By way of professional experience, Kat has worked in government and non government organisations including as a Lead Commissioner, Principal Programme Manager and Logistics Lead.
Erin has a Bachelor of Criminology and Justice from Edith Cowan University and a Diploma of Community Services from West Coast TAFE.
Erin works part-time for the Department of Finance and volunteers as a Justice of the Peace. Until recently, she was Chair of Diverse Leadership Incorporated, and has completed the LeadAbility course through Leadership WA and the One Board with Me Project through PwDWA.
Erin grew up in Perth, WA and developed Cerebral Palsy from being born prematurely. She also has a pacemaker. Erin is glad to be able to contribute to disability advocacy in WA through her involvement with PwDWA.
Sam is a previous board member of PWDWA and knows the organisation well. Ending her term early to take up a work position at the organisation, building peer support groups in WA. It is a source of great joy to Sam that members of some of the peer groups that she helped support have been past and present Board members for PWDA.

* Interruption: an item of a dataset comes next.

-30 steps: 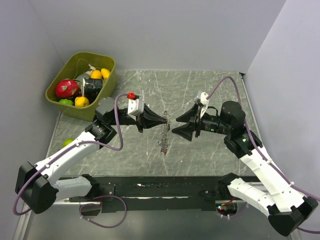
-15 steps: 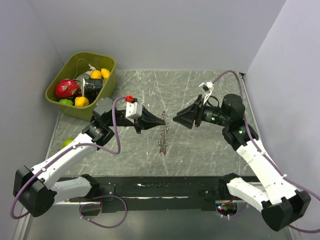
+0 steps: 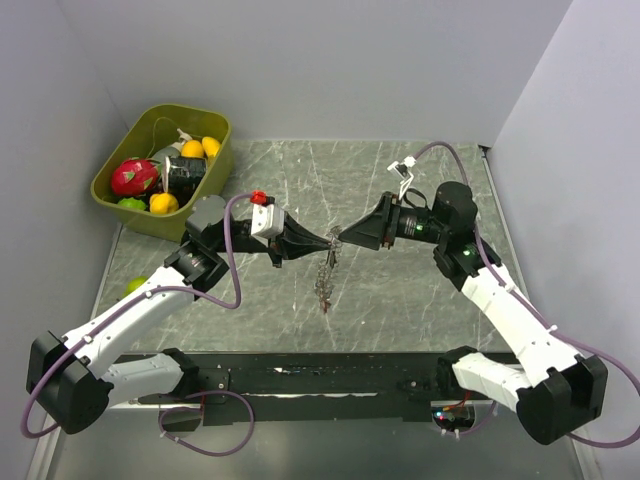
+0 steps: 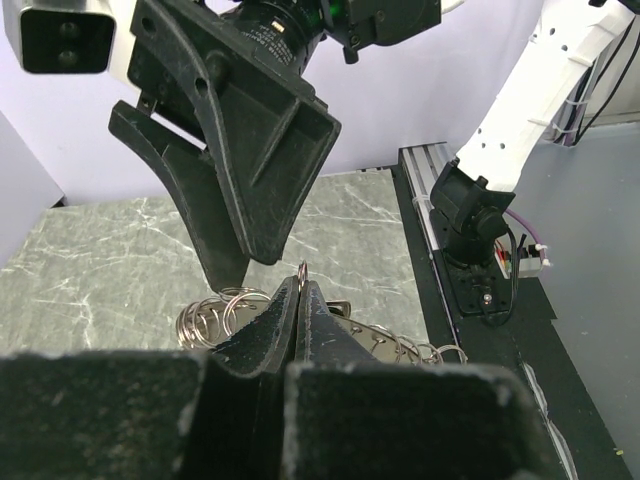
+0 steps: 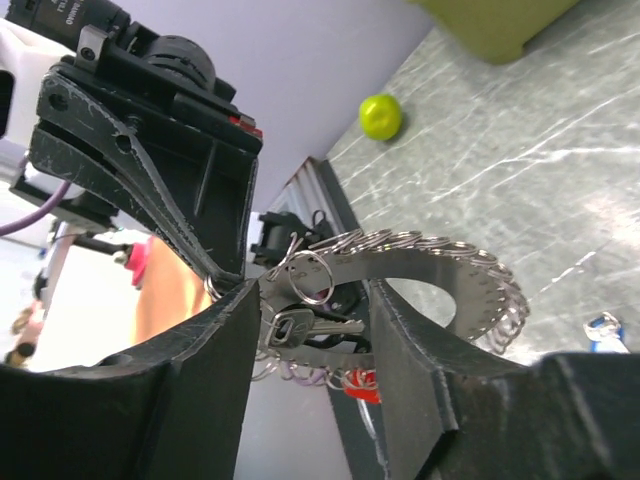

Sam currently sits on the Board of PWDA, the peak national body for disabled people, and previously held the role of Vice President in 2015. She is a passionate and dedicated activist for disability rights and always put our rights first. Sam is a disabled woman and carer – having limb girdle muscular dystrophy and use a wheelchair for mobility and is autistic, with ADHD. Sam is a member of a number of groups and also one of the Convenors of NDIS Grassroots Discussion.
Brendan is married to Jane and has two children. He has held a number of senior management positions in his 23 years’ experience in working in and with the not-for-profit sector across WA in roles with the State government and community member-based organisations. Brendan has volunteered in the disability sector since 2012 and has been actively engaged in a range of social inclusion projects.
Erika provides Secretariat support to the Committee of Management and has lived experience of disability as a person with albinism, resulting in vision impairment.
Erika volunteers on many committees undertaking systemic advocacy for people with disabilities. Erika’s expertise is in social media, systemic and individual advocacy, policy development, administration, event planning, document management, information management, record keeping, archival documentation and libraries.
Erika represents people with disabilities and people with sensory impairments on a range of committees and groups. These groups include Vulnerable Road User Advisory Group for the Road Safety Commission of WA, Disability Advisory Group and Cycling and Pedestrian Advisory Group for Main Roads WA, Disability Access and inclusion Group for Perth Stadium, and Access and Inclusion working group on the Forrestfield Airport train link project.